Em O Livro dos Espíritos, de Allan Kardec, lê-se que “as conseqüências do suicídio são muito diversas: não há penas fixadas e, em todos os casos, são sempre relativas às causas que o provocaram. Mas uma conseqüência à qual o suicida não pode fugir é o desapontamento. De resto, a sorte não é a mesma para todos: depende das circunstâncias. Alguns expiam sua falta imediatamente, outros em uma nova existência que será pior que aquela da qual interromperam o curso”.

Entrevistei Richard Simonetti, um dos mais conceituados escritores espíritas. Perguntei: Quando uma determinada “religião” ou “líder religioso” levam seus seguidores ao suicídio coletivo, quem terá maior dosagem de culpa? Qual o grau de responsabilidade do líder religioso e do seu seguidor? Ele respondeu que “a responsabilidade maior será do líder, que terá, inclusive, o compromisso de ajudar seus seguidores a se recomporem”.

Indaguei novamente: “Caso o seguidor desta seita foi induzido ao suicídio, mesmo assim ele responderá por este ato praticado contra si próprio? Ele informou que “sim, porque não foi obrigado a matar-se, simplesmente rendeu-se às sugestões recebidas”.

Sendo assim, temos consciência de que tanto pela iniciativa, quanto pela indução, iremos responder pelos nossos atos, afinal, temos o livre-arbítrio para tomar as decisões que achamos cabíveis naquele momento, muitas vezes, sem ter a noção exata das conseqüências futuras.

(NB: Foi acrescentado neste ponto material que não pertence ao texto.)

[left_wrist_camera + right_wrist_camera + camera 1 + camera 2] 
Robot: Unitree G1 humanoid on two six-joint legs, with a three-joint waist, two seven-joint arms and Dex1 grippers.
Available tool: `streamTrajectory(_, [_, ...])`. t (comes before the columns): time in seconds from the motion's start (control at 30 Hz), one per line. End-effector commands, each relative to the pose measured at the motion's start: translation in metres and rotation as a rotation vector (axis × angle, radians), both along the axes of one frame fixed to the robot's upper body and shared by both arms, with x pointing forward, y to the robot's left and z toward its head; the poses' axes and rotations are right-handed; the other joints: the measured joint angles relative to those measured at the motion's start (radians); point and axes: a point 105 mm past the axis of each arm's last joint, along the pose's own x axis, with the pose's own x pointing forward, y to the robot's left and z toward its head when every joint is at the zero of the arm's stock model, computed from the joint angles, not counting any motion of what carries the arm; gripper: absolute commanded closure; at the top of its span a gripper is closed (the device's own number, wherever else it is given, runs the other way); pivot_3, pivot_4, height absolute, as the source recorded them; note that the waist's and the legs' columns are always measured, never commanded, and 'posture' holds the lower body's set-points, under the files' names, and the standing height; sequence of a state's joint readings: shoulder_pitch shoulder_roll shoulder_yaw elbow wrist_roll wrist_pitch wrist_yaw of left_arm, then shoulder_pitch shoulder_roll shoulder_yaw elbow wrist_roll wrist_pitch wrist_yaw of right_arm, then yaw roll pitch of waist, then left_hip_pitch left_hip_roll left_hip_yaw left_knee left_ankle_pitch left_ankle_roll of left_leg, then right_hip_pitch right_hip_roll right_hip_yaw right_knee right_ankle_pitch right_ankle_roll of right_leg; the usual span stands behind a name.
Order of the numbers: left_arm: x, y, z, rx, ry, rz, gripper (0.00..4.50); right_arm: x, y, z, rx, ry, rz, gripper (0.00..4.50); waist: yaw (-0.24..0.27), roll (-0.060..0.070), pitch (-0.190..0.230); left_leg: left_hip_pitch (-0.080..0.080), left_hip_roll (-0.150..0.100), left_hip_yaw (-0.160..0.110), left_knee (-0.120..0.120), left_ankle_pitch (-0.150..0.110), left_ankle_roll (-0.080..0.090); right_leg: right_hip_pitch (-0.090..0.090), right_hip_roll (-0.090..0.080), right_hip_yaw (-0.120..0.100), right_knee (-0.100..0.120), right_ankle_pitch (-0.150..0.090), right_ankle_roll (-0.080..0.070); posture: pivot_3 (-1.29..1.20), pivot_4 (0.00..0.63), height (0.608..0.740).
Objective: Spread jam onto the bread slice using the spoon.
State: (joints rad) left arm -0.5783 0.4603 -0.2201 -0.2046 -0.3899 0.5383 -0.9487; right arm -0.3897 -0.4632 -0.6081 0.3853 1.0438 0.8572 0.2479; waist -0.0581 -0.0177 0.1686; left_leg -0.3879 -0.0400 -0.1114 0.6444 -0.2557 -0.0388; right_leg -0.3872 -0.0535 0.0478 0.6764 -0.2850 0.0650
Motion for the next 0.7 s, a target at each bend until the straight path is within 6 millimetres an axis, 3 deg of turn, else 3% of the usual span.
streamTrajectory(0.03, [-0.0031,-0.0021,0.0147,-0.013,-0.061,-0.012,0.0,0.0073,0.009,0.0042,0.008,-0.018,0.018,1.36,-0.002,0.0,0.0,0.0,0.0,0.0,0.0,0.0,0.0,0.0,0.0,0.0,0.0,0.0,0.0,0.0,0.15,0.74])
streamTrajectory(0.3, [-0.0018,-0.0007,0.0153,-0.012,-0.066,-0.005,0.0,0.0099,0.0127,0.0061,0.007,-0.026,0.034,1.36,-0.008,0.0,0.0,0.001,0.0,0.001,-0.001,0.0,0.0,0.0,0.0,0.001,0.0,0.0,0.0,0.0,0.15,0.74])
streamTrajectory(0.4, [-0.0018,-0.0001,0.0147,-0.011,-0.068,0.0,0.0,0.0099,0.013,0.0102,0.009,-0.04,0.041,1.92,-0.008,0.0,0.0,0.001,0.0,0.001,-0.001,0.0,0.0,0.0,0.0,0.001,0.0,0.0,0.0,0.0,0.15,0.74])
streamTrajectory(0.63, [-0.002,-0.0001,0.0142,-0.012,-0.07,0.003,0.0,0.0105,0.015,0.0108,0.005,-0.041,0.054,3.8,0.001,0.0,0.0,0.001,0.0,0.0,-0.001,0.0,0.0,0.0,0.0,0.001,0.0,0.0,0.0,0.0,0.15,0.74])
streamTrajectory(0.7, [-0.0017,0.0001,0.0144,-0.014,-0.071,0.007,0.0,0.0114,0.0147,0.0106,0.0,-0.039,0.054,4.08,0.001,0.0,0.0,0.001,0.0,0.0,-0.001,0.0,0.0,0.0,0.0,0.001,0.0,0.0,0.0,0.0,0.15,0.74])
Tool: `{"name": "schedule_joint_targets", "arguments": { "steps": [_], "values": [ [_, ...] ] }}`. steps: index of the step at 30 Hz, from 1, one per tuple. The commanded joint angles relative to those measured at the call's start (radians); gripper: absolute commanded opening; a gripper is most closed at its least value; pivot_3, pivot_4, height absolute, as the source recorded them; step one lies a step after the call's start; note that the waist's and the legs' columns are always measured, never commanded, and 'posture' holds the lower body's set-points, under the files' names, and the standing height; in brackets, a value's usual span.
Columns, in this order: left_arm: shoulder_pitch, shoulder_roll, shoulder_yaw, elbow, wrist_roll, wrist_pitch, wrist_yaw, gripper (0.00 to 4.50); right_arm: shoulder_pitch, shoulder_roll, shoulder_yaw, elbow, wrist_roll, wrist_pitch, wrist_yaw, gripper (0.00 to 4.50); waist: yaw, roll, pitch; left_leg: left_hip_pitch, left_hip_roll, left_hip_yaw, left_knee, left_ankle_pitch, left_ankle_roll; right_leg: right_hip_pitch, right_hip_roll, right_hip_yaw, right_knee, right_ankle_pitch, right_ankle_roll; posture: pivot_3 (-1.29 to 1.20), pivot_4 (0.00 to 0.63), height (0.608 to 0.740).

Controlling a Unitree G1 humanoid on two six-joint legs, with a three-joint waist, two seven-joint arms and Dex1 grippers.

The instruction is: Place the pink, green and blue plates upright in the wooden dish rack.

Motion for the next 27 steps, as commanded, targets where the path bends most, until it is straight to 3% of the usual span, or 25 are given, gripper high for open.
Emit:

Quando se deseja algo, seja bom ou ruim, temos ao nosso lado espíritos que irão captar as imagens em nossa mente e poderão, dessa forma, criar condições para que o nosso objetivo se concretize. Em se tratando de suicídio, obsessores irão envolver sua presa para que esta pratique este ato. No suicídio coletivo, uma legião de obsessores poderá estar pronta a “encaminhar” para as zonas sombrias seus desafetos do passado ou apenas indivíduos com a mesma afinidade de pensamentos e propósitos.

Independente do país, o suicídio coletivo é uma realidade. As autoridades devem tomar consciência da seriedade deste assunto e um estudo mais profundo deve ser elaborado para tentar evitar tal atrocidade. Aos candidatos ao suicídio coletivo, reflitam muito bem antes. Procurem ajuda, seja com amigos, parentes ou uma determinada religião que trabalhe o emocional da pessoa, mostrando uma visão global e cristã da vida. Nos centros espíritas, pode-se obter ajuda através de palestras educativas e esclarecedoras, passe, tratamento da desobsessão, água fluidificada, leituras edificantes e o culto do evangelho no lar.

Não se deixe levar pelas ilusões de um mundo melhor pós-suicídio, afinal a porta falsa do suicídio é uma armadilha para um caminho sem volta.

É nossa obrigação acolher com carinho as pessoas que sabemos ter tendência suicida. Devemos estar atentos, para que elas não cometam esta atrocidade contra si mesmas. Muitas vezes, o medo faz com que procurem outras pessoas com o mesmo intuito suicida, se encorajando, acabam praticando o suicídio coletivo.

Artigo publicado na edição 43 da Revista Cristã de Espiritismo.